Find and copy each line of the data that includes "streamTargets".
═══ Records shown
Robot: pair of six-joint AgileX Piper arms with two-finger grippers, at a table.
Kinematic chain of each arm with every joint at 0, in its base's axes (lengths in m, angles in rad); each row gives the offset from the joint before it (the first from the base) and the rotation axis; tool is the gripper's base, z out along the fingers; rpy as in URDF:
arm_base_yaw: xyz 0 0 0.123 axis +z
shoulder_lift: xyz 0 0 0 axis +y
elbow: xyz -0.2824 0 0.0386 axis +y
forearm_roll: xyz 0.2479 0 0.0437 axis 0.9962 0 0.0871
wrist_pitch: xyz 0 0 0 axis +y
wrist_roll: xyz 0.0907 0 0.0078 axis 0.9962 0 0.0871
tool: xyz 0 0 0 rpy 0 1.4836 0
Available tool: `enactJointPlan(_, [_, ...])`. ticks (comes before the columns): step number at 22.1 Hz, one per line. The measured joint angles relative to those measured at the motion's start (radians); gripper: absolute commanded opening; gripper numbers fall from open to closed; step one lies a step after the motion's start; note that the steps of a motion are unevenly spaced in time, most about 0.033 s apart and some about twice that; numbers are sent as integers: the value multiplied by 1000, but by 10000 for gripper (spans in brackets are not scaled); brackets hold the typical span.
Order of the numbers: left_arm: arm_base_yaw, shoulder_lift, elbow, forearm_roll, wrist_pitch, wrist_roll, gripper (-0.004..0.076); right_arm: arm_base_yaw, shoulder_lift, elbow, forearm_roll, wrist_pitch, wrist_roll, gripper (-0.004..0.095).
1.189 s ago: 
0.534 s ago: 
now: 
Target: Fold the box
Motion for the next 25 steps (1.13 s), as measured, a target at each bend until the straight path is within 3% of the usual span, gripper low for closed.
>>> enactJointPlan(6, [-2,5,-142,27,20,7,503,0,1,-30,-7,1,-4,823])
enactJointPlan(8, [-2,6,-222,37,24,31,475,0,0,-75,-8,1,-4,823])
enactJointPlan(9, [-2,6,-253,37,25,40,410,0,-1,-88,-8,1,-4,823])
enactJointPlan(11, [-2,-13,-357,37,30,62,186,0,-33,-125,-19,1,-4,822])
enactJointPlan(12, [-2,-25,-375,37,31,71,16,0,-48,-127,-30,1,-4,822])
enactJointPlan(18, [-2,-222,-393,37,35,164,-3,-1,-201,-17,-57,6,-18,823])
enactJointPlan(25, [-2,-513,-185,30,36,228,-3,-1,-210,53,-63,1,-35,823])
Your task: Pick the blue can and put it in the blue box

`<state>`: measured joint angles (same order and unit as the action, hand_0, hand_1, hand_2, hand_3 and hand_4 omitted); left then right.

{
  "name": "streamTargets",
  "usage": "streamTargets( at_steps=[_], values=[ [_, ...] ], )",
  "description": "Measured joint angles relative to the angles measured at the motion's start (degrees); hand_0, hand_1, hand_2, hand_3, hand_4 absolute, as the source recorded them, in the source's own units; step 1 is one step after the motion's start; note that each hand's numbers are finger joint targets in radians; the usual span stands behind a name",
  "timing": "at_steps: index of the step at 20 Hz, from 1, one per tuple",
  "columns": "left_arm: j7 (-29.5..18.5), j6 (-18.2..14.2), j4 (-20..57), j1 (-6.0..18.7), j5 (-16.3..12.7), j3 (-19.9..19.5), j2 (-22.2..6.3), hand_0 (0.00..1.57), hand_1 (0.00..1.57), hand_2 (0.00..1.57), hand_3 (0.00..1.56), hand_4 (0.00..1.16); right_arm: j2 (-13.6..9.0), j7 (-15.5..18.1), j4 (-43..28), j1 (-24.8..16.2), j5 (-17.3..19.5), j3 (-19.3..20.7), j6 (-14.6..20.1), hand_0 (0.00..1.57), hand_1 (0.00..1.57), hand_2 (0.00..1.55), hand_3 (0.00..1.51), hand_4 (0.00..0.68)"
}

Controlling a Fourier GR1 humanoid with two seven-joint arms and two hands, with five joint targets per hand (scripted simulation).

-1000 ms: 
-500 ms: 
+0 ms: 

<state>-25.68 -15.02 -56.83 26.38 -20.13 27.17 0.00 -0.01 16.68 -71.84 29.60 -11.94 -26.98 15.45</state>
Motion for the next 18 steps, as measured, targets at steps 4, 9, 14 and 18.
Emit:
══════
## [Written response]
  "name": "streamTargets",
  "usage": "streamTargets( at_steps=[_], values=[ [_, ...] ], )",

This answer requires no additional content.